**TASK DETAILS**
Reproduce all of the data exactly, with no line skipped.

= Beginning of Section =

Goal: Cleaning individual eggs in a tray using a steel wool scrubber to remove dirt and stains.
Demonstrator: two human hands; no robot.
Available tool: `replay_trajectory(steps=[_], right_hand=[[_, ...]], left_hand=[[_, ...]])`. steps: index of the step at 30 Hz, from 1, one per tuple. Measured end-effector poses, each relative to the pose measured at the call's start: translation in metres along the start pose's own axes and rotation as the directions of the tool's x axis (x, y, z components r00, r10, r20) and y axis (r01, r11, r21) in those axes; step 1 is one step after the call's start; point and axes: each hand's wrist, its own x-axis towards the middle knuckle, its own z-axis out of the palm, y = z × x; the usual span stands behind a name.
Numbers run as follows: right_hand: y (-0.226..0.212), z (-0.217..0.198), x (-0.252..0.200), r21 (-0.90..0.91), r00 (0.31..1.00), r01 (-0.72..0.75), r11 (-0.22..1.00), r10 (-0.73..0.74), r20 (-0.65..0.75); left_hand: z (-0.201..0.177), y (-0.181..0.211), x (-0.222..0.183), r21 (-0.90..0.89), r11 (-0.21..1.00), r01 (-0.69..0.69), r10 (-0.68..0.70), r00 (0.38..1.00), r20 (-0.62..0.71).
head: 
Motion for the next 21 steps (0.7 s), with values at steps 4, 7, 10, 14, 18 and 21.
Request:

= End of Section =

**REPLY**
Goal: Cleaning individual eggs in a tray using a steel wool scrubber to remove dirt and stains.
Demonstrator: two human hands; no robot.
Available tool: `replay_trajectory(steps=[_], right_hand=[[_, ...]], left_hand=[[_, ...]])`. steps: index of the step at 30 Hz, from 1, one per tuple. Measured end-effector poses, each relative to the pose measured at the call's start: translation in metres along the start pose's own axes and rotation as the directions of the tool's x axis (x, y, z components r00, r10, r20) and y axis (r01, r11, r21) in those axes; step 1 is one step after the call's start; point and axes: each hand's wrist, its own x-axis towards the middle knuckle, its own z-axis out of the palm, y = z × x; the usual span stands behind a name.
Numbers run as follows: right_hand: y (-0.226..0.212), z (-0.217..0.198), x (-0.252..0.200), r21 (-0.90..0.91), r00 (0.31..1.00), r01 (-0.72..0.75), r11 (-0.22..1.00), r10 (-0.73..0.74), r20 (-0.65..0.75); left_hand: z (-0.201..0.177), y (-0.181..0.211), x (-0.222..0.183), r21 (-0.90..0.89), r11 (-0.21..1.00), r01 (-0.69..0.69), r10 (-0.68..0.70), r00 (0.38..1.00), r20 (-0.62..0.71).
head: 
Motion for the next 21 steps (0.7 s), with values at steps 4, 7, 10, 14, 18 and 21.
Request:

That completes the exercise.